__EXERCISE DATA__:

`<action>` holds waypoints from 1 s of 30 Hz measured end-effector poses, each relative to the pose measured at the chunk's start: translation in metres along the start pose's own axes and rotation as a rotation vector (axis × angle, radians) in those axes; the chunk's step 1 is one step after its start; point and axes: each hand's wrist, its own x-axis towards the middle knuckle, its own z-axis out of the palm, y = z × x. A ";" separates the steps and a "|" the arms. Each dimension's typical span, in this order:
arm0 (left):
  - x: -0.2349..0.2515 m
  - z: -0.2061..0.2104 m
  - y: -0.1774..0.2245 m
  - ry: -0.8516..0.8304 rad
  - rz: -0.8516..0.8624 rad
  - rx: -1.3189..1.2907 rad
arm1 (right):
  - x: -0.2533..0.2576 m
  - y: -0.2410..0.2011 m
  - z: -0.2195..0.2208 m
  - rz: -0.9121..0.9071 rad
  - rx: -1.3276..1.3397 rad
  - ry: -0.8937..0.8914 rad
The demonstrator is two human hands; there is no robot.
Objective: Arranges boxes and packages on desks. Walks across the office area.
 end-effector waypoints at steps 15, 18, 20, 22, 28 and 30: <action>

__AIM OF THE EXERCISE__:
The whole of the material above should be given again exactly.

__REPLY TO THE EXERCISE__:
`<action>` holds waypoints from 1 s of 30 Hz measured end-effector poses, each relative to the pose measured at the chunk's start: translation in metres along the start pose's own axes and rotation as a rotation vector (axis × angle, radians) in those axes; the chunk's step 1 is one step after its start; point and axes: each hand's wrist, its own x-axis towards the middle knuckle, its own z-axis out of the palm, y = z × x. A ";" separates the steps and a "|" the arms. Each dimension's typical span, in this order:
arm0 (left):
  - x: -0.2349..0.2515 m
  - z: -0.2061..0.2104 m
  - y: -0.1774..0.2245 m
  - ry: -0.8516..0.8304 rad
  - rz: -0.8516..0.8624 rad
  - rx: -1.3189..1.2907 rad
arm1 (right):
  - x: -0.2533..0.2576 m
  - y: -0.2410..0.2011 m
  - z: -0.2195..0.2208 m
  - rz: -0.9121..0.9071 rad
  - rx: -1.3276..1.3397 rad
  - ry: -0.8937..0.8914 rad
The demonstrator is two human hands; there is no robot.
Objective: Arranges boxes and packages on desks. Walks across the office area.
 end-effector waypoints at steps 15, 18, 20, 22, 28 and 30: <action>

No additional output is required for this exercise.